1.4.10 / 0.20.10 (libraries)#

Bugfixes#

  • [dagster-webserver] Fixed an issue that broke loading static files on Windows.

1.4.9 / 0.20.9 (libraries)#

Bugfixes#

  • [dagster-webserver] Fixed an issue that caused some missing icons in the UI.

1.4.8 / 0.20.8 (libraries)#

New#

  • A new @partitioned_config decorator has been added for defined configuration for partitioned jobs. Thanks @danielgafni!
  • [dagster-aws] The ConfigurablePickledObjectS3IOManager has been renamed S3PickleIOManager for simplicity. The ConfigurablePickledObjecS3IOManager will continue to be available but is considered deprecated in favor of S3PickleIOManager.
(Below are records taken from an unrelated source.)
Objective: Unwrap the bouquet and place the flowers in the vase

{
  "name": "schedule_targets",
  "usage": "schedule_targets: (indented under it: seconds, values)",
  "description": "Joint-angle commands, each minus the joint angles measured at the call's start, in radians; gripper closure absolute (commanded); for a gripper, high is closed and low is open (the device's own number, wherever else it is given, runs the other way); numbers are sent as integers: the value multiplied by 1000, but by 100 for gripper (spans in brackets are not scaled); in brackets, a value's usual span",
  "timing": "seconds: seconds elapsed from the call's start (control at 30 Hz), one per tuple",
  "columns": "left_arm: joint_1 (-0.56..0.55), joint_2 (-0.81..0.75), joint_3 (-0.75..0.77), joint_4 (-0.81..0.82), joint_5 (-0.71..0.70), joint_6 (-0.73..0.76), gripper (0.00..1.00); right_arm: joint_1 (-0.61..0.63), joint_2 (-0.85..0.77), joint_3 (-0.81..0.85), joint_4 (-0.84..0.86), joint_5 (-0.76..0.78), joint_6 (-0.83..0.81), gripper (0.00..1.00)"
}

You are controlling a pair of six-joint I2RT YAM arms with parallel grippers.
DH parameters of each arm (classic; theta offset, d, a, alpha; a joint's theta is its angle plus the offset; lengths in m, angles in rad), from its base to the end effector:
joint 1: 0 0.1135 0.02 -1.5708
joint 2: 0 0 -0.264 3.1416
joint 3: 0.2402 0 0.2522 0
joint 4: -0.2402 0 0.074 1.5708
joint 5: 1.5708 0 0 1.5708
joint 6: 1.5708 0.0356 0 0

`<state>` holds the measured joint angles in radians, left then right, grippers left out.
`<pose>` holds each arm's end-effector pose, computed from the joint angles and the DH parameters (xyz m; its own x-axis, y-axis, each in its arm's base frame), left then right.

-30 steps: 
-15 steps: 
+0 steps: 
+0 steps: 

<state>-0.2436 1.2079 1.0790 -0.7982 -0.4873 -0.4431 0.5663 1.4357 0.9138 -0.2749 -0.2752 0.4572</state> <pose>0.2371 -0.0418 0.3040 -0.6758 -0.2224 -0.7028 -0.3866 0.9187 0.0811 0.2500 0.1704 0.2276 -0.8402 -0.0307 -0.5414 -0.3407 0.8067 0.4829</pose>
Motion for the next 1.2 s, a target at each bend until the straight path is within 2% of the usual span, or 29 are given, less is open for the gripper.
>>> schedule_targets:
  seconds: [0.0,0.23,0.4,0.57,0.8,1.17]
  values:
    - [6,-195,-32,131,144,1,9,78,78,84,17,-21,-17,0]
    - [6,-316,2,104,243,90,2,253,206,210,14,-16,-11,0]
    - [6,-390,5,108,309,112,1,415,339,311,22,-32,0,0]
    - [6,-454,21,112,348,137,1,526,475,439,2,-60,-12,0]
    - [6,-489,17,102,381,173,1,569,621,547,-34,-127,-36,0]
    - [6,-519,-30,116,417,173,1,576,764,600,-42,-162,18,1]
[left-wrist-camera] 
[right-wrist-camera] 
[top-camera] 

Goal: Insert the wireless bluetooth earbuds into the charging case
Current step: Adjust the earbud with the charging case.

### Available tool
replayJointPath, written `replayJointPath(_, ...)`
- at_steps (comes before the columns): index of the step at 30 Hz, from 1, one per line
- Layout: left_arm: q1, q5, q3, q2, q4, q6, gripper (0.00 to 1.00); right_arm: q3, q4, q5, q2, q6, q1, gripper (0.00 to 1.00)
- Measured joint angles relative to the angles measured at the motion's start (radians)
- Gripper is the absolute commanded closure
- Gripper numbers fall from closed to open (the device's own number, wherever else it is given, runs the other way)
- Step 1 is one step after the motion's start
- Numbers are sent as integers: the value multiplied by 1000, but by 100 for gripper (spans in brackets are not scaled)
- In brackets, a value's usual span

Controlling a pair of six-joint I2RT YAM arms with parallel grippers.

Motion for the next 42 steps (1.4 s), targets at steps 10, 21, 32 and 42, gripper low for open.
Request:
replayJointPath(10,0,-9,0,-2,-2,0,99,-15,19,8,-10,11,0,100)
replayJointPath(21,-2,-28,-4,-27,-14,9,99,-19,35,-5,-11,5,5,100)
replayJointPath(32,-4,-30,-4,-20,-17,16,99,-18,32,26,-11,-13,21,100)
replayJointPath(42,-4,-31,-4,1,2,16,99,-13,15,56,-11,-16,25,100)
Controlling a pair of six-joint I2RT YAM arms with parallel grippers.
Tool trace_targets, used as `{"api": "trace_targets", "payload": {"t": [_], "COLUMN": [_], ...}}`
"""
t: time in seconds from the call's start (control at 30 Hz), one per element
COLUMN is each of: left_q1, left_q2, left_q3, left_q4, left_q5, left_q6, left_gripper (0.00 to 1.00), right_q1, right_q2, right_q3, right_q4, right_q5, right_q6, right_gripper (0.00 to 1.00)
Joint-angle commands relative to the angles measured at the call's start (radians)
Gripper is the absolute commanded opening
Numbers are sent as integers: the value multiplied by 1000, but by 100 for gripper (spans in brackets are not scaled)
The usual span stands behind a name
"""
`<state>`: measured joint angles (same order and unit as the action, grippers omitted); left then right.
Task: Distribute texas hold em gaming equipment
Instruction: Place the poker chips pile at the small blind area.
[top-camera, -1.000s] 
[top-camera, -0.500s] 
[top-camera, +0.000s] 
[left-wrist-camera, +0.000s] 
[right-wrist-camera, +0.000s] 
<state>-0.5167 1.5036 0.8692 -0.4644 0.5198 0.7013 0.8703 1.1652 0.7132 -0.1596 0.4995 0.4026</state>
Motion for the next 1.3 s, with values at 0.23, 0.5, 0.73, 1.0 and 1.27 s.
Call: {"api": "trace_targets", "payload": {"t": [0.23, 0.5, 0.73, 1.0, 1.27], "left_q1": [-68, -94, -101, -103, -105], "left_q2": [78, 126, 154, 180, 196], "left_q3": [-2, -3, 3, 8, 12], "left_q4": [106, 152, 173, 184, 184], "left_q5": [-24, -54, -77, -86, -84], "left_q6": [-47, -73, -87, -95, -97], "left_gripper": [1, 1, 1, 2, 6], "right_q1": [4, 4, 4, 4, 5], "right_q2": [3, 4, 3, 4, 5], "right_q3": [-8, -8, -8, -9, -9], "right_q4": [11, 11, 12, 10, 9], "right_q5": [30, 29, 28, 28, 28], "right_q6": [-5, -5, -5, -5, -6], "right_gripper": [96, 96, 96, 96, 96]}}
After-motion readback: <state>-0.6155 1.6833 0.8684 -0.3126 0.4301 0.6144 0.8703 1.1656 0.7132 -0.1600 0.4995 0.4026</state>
There is no change in the functionality of the I/O manager.
  • [dagster-azure] The ConfigurablePickledObjectADLS2IOManager has been renamed ADLS2PickleIOManager for simplicity. The ConfigurablePickledObjectADLS2IOManager will continue to be available but is considered deprecated in favor of ADLS2PickleIOManager. There is no change in the functionality of the I/O manager.
  • [dagster-dbt] When an exception is raised when invoking a dbt command using DbtCliResource, the exception message now includes a link to the dbt.log produced. This log file can be inspected for debugging.
  • [dagster-gcp] The ConfigurablePickledObjectGCSIOManager has been renamed GCSPickleIOManager for simplicity. The ConfigurablePickledObjecGCSIOManager will continue to be available but is considered deprecated in favor of GCSPickleIOManager. There is no change in the functionality of the I/O manager.

Bugfixes#

  • Fixed a bug that caused a DagsterInvariantViolationError when executing a multi-asset where both assets have self-dependencies on earlier partitions.
  • Fixed an asset backfill issue where some runs continue to be submitted after a backfill is requested for cancellation.
  • [dagster-dbt] Fixed an issue where using the --debug flag raised an exception in the Dagster framework.
  • [ui] “Launched run” and “Launched backfill” toasts in the Dagster UI behave the same way. To open in a new tab, hold the cmd/ctrl key when clicking “View”
  • [ui] When opening step compute logs, the view defaults to stderr which aligns with Python’s logging defaults.
  • [ui] When viewing a global asset graph with more than 100 assets, the “choose a subset to display” prompt is correctly aligned to the query input.

Community Contributions#

  • Fix for loading assets with a BackfillPolicy, thanks @ruizh22!

Experimental#

  • [dagster-graphql] The Dagster GraphQL Python client now includes a default timeout of 300 seconds for each query, to ensure that GraphQL requests don’t hang and never return a response. If you are running a query that is expected to take longer than 300 seconds, you can set the timeout argument when constructing a DagsterGraphQLClient.
  • [ui] We are continuing to improve the new horizontal rendering of the asset graph, which you can enable in Settings. This release increases spacing between nodes and improves the traceability of arrows on the graph.

Documentation#

  • Several Pythonic resources and I/O managers now have API docs entries.
  • Updated the tutorial’s example project and content to be more explicit about resources.
  • [dagster-dbt] Added API docs examples for DbtCliResource and DbtCliResource.cli(...).
  • Some code samples in API docs for InputContext and OutputContext have been fixed. Thanks @Sergey Mezentsev!

Dagster Cloud#

  • When setting up a new organization by importing a dbt project, using GitLab is now supported.